At the Kiel Evolution Center (KEC) of Kiel University, Germany, the Schulenburg lab develops and investigates evolution-based strategies with the twofold aim to eliminate bacterial pathogens and also minimize evolution of drug resistance. A promising principle that the KEC researchers apply is collateral sensitivity. This technical term describes the occurrence of advantageous, evolutionary 'costs' for the development of antibiotic resistance, which always arises when the evolution of resistance to one particular antibiotic makes the pathogens highly sensitive to a second drug. Using the bacterium Pseudomonas aeruginosa as an example, the researchers have now used evolution experiments in the laboratory to assess the stability of this principle over time and thus its suitability for sustainable patient treatment. In their most recent publication, the KEC research team was able to demonstrate that treatment efficacy depends on the order in which the antibiotics are applied and the mode of action of the used drugs. The new research results were published by the Kiel team today in the scientific journal eLife.
Does the treatment sensitivity of the bacteria remain stable?

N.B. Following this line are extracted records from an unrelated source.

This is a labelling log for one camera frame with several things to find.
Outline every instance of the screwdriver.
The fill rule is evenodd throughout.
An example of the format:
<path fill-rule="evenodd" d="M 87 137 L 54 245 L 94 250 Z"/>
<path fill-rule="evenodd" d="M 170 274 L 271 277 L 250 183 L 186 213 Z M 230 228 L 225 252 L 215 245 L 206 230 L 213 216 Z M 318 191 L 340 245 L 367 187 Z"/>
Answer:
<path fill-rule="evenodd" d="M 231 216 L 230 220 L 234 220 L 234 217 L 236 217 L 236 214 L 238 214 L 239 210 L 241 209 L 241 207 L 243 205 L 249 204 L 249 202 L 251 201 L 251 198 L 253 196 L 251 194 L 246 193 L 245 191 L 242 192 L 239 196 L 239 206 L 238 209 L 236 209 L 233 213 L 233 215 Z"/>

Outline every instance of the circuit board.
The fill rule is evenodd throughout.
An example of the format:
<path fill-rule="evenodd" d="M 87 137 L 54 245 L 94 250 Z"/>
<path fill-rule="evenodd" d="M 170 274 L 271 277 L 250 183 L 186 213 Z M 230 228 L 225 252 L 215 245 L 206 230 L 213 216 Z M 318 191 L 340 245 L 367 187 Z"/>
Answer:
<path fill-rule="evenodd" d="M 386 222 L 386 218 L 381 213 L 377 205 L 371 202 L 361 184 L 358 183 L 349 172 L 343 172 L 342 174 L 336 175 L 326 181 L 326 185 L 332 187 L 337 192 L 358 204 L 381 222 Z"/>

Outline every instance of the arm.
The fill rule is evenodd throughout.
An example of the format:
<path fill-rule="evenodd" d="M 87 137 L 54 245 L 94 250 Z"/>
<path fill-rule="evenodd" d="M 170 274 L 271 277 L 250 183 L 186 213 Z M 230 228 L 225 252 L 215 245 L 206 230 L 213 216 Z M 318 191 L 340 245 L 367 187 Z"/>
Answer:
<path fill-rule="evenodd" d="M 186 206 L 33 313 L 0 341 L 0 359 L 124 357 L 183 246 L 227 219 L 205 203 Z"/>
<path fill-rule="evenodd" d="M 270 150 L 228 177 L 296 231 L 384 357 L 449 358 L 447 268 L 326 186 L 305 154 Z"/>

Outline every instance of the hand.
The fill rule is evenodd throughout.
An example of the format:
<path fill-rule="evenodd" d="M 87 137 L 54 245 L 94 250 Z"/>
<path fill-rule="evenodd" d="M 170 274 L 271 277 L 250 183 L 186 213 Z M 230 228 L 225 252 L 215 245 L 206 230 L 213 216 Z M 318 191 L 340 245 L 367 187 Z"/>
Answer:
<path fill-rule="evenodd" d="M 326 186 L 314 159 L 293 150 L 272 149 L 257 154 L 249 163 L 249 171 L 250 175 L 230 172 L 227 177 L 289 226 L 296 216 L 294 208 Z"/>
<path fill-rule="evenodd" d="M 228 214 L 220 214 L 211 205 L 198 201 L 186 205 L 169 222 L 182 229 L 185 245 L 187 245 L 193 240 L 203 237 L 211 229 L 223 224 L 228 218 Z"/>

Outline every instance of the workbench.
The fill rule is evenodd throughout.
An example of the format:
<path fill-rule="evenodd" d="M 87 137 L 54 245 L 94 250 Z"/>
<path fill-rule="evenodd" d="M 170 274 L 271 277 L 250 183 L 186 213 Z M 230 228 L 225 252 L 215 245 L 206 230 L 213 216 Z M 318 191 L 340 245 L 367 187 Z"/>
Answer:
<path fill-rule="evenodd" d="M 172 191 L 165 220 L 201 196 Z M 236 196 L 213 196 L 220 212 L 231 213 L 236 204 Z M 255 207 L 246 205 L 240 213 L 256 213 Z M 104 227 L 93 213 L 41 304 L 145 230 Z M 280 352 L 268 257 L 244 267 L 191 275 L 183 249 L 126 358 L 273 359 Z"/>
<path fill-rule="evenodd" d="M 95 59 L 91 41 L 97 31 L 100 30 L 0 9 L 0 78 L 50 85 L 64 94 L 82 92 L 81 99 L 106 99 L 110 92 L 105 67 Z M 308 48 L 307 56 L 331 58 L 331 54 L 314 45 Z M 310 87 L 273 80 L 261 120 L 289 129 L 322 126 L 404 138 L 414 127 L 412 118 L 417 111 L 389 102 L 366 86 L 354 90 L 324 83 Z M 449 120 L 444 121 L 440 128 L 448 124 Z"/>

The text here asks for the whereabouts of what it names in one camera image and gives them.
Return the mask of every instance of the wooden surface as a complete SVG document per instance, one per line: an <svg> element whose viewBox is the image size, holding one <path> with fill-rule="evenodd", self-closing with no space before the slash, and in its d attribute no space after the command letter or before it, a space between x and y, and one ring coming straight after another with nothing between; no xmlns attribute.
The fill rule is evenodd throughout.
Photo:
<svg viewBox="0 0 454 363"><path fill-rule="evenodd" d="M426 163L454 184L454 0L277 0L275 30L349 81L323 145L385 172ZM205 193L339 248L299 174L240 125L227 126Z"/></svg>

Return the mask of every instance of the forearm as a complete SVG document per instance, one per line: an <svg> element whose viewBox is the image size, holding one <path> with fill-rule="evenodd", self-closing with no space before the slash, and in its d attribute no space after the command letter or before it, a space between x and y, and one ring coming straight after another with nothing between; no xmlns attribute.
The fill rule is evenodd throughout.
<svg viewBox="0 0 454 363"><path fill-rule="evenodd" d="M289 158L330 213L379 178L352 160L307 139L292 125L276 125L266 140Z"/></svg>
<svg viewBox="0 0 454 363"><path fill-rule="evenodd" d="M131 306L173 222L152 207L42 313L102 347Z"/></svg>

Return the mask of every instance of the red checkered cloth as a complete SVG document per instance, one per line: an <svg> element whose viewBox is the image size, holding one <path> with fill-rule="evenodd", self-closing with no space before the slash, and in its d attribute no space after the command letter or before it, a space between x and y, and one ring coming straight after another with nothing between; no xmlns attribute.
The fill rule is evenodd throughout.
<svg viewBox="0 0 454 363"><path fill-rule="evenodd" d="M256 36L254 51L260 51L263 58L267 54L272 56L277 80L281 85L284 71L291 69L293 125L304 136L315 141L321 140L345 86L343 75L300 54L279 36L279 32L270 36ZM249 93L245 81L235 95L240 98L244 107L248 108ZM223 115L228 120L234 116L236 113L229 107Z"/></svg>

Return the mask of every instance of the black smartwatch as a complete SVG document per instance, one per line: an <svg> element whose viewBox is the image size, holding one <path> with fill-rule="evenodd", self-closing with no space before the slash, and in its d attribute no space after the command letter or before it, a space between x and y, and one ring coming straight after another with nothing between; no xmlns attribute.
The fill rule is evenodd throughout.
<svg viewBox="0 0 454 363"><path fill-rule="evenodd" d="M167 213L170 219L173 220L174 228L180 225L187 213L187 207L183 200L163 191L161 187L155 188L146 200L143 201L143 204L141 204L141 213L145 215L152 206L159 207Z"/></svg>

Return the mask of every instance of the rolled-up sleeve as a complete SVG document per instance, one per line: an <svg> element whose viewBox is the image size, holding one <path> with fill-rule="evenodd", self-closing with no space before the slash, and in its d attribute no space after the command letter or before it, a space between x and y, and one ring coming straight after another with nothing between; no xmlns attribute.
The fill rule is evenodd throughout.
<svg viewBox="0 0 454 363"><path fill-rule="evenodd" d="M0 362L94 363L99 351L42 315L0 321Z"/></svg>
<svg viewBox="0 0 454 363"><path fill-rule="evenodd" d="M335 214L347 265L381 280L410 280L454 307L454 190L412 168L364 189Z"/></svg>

In a previous study, the Schulenburg lab systematically investigated the efficacy of alternative antibiotic combination therapies. For these studies, they already used the pathogen Pseudomonas aeruginosa, an infectious bacterium that is particularly dangerous for patients with a weakened immune system. They were the first to demonstrate the principle of collateral sensitivity for this pathogen. Moreover, they found that the antibiotic treatments were particularly effective, when a so-called aminoglycoside antibiotic was alternated with a betalactam antibiotic, thus a penicillin-like drug. "On the basis of this preliminary work, we now wanted to find out whether this promising principle can be successfully applied under temporally changing conditions and whether the evolved high sensitivity of the germ remains stable," emphasizes Kiel professor and KEC spokesperson Hinrich Schulenburg.

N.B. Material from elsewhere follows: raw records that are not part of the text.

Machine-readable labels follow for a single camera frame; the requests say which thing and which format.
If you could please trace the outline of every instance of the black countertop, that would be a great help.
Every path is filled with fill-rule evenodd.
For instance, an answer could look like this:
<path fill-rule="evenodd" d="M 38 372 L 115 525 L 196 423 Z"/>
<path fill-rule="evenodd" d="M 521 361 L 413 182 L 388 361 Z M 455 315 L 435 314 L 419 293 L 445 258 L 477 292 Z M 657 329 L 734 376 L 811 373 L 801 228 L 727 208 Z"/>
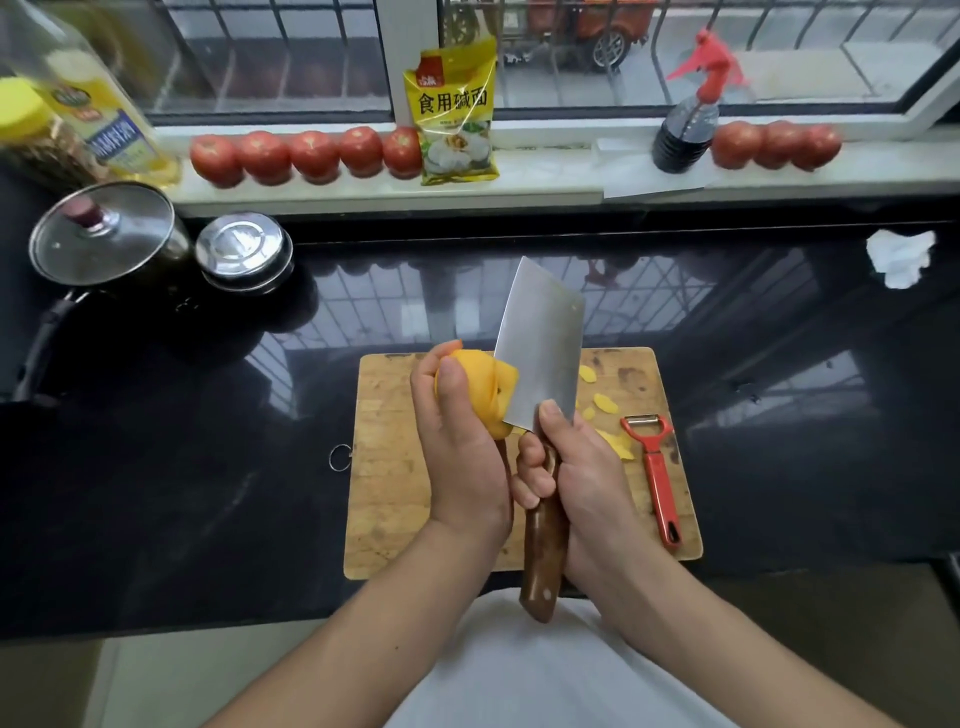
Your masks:
<path fill-rule="evenodd" d="M 957 228 L 935 207 L 887 214 L 939 233 L 923 280 L 893 291 L 865 252 L 877 219 L 555 219 L 563 236 L 461 220 L 461 240 L 362 246 L 302 244 L 321 233 L 292 223 L 298 272 L 277 299 L 90 297 L 44 385 L 60 407 L 4 417 L 0 638 L 329 615 L 357 587 L 349 473 L 327 457 L 352 441 L 360 357 L 455 336 L 492 348 L 521 255 L 583 289 L 585 346 L 655 349 L 703 531 L 696 573 L 960 548 Z"/>

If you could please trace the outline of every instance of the parked vehicle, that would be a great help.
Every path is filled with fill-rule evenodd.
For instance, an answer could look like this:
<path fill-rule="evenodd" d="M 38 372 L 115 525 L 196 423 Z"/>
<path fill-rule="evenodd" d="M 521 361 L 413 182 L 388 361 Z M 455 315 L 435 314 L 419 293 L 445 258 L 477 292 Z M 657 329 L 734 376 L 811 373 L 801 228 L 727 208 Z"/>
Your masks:
<path fill-rule="evenodd" d="M 631 45 L 646 42 L 655 5 L 651 0 L 617 0 L 615 4 L 611 0 L 527 0 L 502 6 L 496 0 L 453 2 L 444 12 L 444 42 L 462 45 L 476 40 L 479 10 L 487 32 L 500 35 L 500 50 L 508 61 L 525 60 L 552 40 L 565 58 L 602 73 L 619 66 Z M 609 38 L 605 34 L 608 21 Z"/>

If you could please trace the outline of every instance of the window sill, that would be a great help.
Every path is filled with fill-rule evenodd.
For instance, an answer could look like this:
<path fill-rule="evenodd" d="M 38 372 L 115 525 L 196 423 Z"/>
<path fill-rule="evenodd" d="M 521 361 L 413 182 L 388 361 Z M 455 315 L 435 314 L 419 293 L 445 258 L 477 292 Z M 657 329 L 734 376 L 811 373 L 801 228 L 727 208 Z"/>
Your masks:
<path fill-rule="evenodd" d="M 940 136 L 953 137 L 952 134 Z M 503 150 L 496 153 L 500 178 L 492 182 L 424 187 L 383 172 L 357 180 L 346 170 L 324 186 L 299 178 L 279 187 L 251 180 L 216 189 L 186 164 L 182 182 L 167 190 L 183 217 L 214 217 L 248 206 L 273 215 L 318 215 L 509 207 L 667 206 L 687 203 L 775 201 L 835 197 L 903 197 L 960 191 L 960 139 L 910 142 L 852 142 L 840 157 L 812 174 L 793 167 L 773 172 L 754 164 L 720 170 L 708 187 L 603 199 L 603 170 L 591 150 Z M 651 168 L 637 155 L 636 173 Z"/>

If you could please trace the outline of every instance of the left hand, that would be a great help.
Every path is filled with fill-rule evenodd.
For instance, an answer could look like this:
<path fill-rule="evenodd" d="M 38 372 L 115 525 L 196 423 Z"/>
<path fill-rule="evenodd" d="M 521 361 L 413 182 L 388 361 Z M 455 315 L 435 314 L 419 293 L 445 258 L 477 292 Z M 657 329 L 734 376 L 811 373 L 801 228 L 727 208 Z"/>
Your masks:
<path fill-rule="evenodd" d="M 410 374 L 417 433 L 430 475 L 430 519 L 500 549 L 514 523 L 507 447 L 493 440 L 473 412 L 467 373 L 447 356 L 462 346 L 448 341 L 434 347 Z"/>

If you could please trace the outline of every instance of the yellow bag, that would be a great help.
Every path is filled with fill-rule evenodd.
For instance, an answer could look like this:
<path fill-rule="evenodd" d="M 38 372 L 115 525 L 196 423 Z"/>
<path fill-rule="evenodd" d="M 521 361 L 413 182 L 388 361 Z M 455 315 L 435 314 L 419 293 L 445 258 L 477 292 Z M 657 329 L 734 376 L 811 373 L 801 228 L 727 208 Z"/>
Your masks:
<path fill-rule="evenodd" d="M 499 177 L 490 142 L 495 77 L 492 36 L 423 51 L 420 66 L 403 74 L 423 154 L 423 184 Z"/>

In the work now presented, the Kiel researchers were able to show in comprehensive laboratory experiments that the suitability of the collateral sensitivity principle depends on several factors: In particular, the order of the antibiotics used, the evolutionary costs for the evolved resistance and also the underlying genetic mechanisms determine the treatment efficacy. "The pathogen's ability to adapt was particularly constrained when the treatment included a drug change from an aminoglycoside to a betalactam, i.e. a penicillin-like substance," explains Dr. Camilo Barbosa, first author of the study. In this case, the bacteria were unable to adapt and went extinct as a result of the combined administration of the antibiotics. In other drug combinations, however, the pathogens were able to develop new multiple resistances. Moreover, the evolutionary costs of resistance play an important role in therapy success.

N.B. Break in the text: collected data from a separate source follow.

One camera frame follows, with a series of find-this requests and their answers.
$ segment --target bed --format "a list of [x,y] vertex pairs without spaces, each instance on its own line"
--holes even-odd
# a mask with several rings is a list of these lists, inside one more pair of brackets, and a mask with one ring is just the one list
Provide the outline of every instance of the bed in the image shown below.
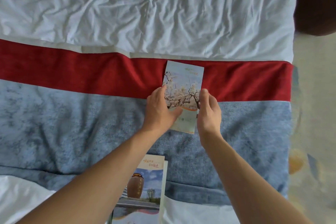
[[[205,68],[224,138],[286,196],[295,2],[1,0],[0,175],[60,189],[141,126],[175,60]],[[230,205],[197,136],[150,149],[169,161],[165,194]]]

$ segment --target right hand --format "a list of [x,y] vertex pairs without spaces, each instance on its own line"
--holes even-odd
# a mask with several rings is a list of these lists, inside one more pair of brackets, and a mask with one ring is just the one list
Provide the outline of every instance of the right hand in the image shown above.
[[207,89],[202,89],[199,101],[197,129],[201,141],[207,136],[220,136],[222,112],[216,98],[210,95]]

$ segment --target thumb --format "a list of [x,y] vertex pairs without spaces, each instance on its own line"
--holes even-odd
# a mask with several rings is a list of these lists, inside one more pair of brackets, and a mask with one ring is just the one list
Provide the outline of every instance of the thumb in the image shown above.
[[182,112],[183,112],[183,108],[180,106],[176,107],[175,110],[171,112],[174,122],[182,114]]
[[199,95],[199,101],[201,102],[200,110],[209,106],[209,92],[207,89],[202,89]]

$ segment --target wrinkled white sheet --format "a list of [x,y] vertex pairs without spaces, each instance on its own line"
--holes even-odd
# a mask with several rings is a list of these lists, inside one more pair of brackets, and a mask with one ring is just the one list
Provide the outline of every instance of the wrinkled white sheet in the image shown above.
[[[0,176],[0,224],[13,224],[50,197],[40,185],[14,176]],[[225,223],[237,224],[238,218],[230,205],[195,205],[164,199],[162,223]]]
[[296,0],[0,0],[0,38],[151,57],[293,59]]

Basis for evolution-based antibiotic therapies
The new research results from the KEC scientists on the stability of collateral sensitivity may allow the development of novel and sustainable antibiotic therapies in the future. The effects of changing certain drug classes and the impact of evolutionary costs on the development of resistance impressively demonstrate the enormous potential of evolutionary principles for the design of new, sustainable antibiotic therapies. "In a next step, we plan to further develop these promising evolution-based strategies for their application on patients and here take advantage of the highly collaborative environment among basic scientists and clinicians in Northern Germany," concludes Schulenburg.